What You Should Know About Deferred Income Annuities (DIAs)

Scott Brooks, MBA, CFP®
5-10 min read

The Facts About DIA's

If you need a guaranteed stream of income, a deferred income annuity might be for you. You exchange some savings now for a future permanent but guaranteed income stream. The income stream would begin two to twenty years in the future.

You transfer the risk of outliving your money to the annuity company because they are contractually obligated to pay you as long as you live.

You will hear deferred income annuities referred to as DIAs and longevity annuities. DIAs, deferred income annuities, and longevity annuities refer to the same product.

DIA stands for “deferred income annuity.”

A deferred income annuity can help you cover essential expenses in retirement. Along with Social Security and pensions, they provide a guaranteed income floor.

Deferred means that you are deferring income and plan on taking it later. The older you are when income begins, the higher your payments will be.

This is because all lifetime income amounts are based on your life expectancy.

DIAs are flexible premium contracts. This means you can add money over time to the same contract. This is an excellent way to benefit from rising interest rates.

DIA Benefits

1. Simplicity - You don’t need to manage a deferred income annuity. There is nothing to do but to make sure the income keeps coming in. The products are easy to understand and don’t have any surprises. Very few confusing options.

2. Safety & Security - DIAs provide a stable lifetime income that cannot be outlived. They are fully guaranteed by the insurance company. The rise and fall of the markets do not affect the amount of income you receive.

3. No Fees Whatsoever - The income you receive is net of all fees. There are no fees to open the accounts.

4. Locking in Income - You can lock in an exact amount of retirement income years before retirement. You don’t have to wait until retirement to know what your investments might produce.

5. Efficiency - DIAs provide the most guaranteed income for the lowest investment. Most income, smallest upfront payment. DIAs beat SPIAs because you are letting your income grow before turning it on.

6. Reduce Longevity Risk - DIAs reduce the risk of outliving your savings. They provide a strong foundation for your retirement income plan.

7. Benefit From Rising Rates - Because you can add to your DIA over time, you can benefit from rising interest rates by adding more money to the contract.

The Best Fit for DIAs

DIAs make a lot of sense for someone who is between the ages of 50 and 65, still working, and doesn’t plan to retire for five to ten years.

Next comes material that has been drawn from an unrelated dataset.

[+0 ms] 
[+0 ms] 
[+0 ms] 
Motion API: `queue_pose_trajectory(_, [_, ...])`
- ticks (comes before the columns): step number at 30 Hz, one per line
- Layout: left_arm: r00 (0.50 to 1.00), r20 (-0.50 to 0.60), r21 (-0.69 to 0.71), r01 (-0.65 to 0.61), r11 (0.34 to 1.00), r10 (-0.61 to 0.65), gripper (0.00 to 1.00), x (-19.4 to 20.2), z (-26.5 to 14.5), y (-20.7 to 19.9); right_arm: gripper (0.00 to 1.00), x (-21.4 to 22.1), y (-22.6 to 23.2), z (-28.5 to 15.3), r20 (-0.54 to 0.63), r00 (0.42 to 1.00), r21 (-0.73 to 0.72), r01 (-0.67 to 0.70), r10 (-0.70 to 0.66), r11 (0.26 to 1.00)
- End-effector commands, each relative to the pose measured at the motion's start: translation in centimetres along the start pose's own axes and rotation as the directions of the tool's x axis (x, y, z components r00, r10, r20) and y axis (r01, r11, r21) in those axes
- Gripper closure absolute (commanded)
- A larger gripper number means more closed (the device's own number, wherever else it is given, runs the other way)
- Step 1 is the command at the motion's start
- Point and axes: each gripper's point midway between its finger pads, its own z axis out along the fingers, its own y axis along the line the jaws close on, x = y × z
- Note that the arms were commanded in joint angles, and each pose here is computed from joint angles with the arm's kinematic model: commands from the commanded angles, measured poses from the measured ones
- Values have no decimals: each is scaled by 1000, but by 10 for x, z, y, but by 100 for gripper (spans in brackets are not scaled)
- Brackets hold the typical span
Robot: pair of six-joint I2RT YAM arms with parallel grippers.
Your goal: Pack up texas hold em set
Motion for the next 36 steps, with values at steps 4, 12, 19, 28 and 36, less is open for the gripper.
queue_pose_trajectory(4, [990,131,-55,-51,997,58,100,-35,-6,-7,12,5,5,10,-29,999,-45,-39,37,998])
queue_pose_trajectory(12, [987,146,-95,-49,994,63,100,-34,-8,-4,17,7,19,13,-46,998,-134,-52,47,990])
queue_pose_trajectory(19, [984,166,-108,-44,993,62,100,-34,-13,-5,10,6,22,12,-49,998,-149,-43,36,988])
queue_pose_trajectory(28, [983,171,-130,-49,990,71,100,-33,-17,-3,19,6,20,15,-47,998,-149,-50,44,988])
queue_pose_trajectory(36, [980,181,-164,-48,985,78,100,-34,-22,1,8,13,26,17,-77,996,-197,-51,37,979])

By waiting, you have guaranteed yourself a higher pension in the future.

Do your Social Security and pension cover your essential expenses? If not, you can use a DIA to cover the gaps.

Deferred income annuities provide peace of mind. Retirees like knowing that their core expenses are covered from a guaranteed source of income.

DIAs allow you to sleep easier because you don’t have to depend on other investments to provide income.

You can invest in growth investments because you don’t have to worry about selling investments when they are down.

DIAs are a way healthy Americans can “bet on themselves.” The longer you live, the higher your returns will be.

DIA Rates

1. Your Life Expectancy - The older you are, the less time you have to live, thus, the higher the monthly income will be. The younger you are, the lower it will be. Your age matters. If you are curious, visit our life expectancy calculator.

2. Your Sex - Because women live longer than men, they receive less income. All things being equal, men receive a higher income amount.

3. Deferral Period - The longer you wait before turning on income, the more time your income has to grow. For example, if you are age 55 and turn income on at age 65, your income will be higher than if you turn income on at age 60.

4. Type of Policy - You can design the contract to be based on your life alone. This is called “single life.” Single life contracts pay the highest income. A joint life policy is based on your life and another person. These will pay less than a single life contract.

5. Inflation Protection - You can have your income increase with inflation from 1-5% per year. The higher the rate of inflation you choose, the lower the income amount. If your family has a long life expectancy, add inflation protection because you have time to make up the smaller payments.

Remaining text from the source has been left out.